[Stored items from a collection]
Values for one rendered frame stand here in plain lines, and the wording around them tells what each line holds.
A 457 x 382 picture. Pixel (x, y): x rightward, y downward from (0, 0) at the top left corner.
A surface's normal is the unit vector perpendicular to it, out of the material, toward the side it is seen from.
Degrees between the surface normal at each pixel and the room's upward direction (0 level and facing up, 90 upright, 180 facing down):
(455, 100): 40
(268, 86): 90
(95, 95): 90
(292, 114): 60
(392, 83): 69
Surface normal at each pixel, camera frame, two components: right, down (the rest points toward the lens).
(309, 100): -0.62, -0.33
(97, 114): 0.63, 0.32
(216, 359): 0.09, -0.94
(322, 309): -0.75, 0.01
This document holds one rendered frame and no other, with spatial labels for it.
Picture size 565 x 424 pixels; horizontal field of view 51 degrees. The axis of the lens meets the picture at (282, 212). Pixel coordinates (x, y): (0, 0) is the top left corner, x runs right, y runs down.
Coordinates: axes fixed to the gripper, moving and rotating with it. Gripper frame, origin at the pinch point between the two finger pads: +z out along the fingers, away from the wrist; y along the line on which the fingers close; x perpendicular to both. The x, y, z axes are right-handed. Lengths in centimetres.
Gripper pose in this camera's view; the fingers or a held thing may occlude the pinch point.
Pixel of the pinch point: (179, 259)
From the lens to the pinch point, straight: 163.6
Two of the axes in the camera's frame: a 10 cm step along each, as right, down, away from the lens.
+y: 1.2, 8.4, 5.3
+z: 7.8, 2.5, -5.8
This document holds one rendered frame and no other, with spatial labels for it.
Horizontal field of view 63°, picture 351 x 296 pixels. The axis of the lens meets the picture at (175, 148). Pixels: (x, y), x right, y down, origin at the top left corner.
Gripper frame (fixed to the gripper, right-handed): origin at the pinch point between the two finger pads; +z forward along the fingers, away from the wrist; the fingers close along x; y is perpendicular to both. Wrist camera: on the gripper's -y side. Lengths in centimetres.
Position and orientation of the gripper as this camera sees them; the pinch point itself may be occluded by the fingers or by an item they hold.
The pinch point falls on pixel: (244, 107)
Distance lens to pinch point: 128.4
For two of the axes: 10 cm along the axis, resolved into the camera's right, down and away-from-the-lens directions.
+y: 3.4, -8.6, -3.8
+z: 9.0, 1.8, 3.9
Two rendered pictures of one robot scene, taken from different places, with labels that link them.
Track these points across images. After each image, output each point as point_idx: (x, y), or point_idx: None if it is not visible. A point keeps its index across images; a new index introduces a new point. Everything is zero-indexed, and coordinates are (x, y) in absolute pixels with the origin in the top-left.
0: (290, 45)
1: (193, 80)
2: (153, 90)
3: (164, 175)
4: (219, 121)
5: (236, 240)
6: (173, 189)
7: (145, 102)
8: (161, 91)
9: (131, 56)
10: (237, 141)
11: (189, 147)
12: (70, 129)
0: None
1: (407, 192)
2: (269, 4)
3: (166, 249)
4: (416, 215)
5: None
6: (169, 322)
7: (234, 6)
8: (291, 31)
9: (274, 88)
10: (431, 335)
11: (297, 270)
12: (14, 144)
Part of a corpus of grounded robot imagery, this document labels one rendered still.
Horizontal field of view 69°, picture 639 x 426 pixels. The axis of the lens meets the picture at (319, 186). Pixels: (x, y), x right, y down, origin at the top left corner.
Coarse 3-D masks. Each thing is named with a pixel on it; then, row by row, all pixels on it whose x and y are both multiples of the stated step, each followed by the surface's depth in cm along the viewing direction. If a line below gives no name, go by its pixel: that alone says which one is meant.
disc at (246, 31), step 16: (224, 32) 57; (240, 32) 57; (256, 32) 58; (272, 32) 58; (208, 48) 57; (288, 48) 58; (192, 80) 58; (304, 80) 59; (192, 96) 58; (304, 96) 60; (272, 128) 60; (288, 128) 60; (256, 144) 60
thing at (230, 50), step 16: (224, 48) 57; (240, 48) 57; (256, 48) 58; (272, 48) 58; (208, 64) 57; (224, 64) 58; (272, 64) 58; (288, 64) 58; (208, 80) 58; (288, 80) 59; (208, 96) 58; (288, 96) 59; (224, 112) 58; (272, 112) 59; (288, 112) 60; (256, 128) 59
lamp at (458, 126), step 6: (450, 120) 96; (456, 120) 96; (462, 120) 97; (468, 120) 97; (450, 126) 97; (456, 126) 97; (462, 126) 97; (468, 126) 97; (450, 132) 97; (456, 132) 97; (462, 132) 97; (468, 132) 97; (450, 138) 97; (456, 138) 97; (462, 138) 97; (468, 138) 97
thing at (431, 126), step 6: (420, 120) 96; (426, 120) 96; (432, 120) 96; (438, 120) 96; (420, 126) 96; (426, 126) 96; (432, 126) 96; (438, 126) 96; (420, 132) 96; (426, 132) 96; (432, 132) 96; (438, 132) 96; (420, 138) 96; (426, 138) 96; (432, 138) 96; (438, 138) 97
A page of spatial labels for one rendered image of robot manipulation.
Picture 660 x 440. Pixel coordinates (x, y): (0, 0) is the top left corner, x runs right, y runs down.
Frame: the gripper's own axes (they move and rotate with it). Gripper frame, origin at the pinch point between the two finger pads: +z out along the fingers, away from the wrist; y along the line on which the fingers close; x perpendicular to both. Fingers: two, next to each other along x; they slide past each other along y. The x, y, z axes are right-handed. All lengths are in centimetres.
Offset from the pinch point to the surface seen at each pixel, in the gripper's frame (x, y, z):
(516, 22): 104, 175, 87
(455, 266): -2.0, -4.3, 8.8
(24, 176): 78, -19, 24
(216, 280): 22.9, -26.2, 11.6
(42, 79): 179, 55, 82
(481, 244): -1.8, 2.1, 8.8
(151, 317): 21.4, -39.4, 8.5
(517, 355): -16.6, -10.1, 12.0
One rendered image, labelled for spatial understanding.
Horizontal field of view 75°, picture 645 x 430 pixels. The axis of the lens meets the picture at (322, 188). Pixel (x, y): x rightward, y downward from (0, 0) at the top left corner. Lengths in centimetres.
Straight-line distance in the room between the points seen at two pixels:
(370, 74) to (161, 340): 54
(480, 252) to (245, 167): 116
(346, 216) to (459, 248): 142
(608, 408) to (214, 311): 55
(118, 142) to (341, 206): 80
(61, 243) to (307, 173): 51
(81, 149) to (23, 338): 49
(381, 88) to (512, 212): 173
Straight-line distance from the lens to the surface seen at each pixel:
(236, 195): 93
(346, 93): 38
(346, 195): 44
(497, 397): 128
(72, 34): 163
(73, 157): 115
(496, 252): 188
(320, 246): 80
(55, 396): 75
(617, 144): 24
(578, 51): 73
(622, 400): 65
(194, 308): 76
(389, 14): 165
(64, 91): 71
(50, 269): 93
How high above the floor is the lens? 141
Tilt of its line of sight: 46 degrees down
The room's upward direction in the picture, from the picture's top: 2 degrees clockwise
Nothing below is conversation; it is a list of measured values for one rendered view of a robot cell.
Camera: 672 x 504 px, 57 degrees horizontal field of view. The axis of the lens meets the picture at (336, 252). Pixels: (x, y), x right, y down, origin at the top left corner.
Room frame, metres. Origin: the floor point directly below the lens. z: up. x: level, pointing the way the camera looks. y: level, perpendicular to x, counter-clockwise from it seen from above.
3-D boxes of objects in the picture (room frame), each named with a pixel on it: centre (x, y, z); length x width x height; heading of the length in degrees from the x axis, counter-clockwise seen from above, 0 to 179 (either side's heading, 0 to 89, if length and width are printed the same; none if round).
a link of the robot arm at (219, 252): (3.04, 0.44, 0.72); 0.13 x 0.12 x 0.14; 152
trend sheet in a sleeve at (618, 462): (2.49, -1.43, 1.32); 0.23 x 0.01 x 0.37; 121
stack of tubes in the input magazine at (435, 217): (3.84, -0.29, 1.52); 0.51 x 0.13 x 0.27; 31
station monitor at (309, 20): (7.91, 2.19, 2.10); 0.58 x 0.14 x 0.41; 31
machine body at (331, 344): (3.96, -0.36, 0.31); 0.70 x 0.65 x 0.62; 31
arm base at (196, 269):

**WORK TO COMPLETE:** Write out exactly the lines above between the line with "(392, 83): 69" and the line with "Coordinates: axes fixed", inclusive, and nothing beyond them.

**EXERCISE OUTPUT:**
(392, 83): 69
Surface normal at each pixel, camera frame, two components: right, down (the rest points toward the lens).
(309, 100): -0.62, -0.33
(97, 114): 0.63, 0.32
(216, 359): 0.09, -0.94
(322, 309): -0.75, 0.01
This document holds one rendered frame and no other, with spatial labels for it.
Picture size 565 x 424 pixels; horizontal field of view 51 degrees. The axis of the lens meets the picture at (282, 212). Pixel coordinates (x, y): (0, 0) is the top left corner, x runs right, y runs down.
Coordinates: axes fixed to the gripper, moving and rotating with it. Gripper frame, origin at the pinch point between the two finger pads: +z out along the fingers, away from the wrist; y along the line on which the fingers close; x perpendicular to both. The x, y, z axes are right-handed. Lengths in centimetres.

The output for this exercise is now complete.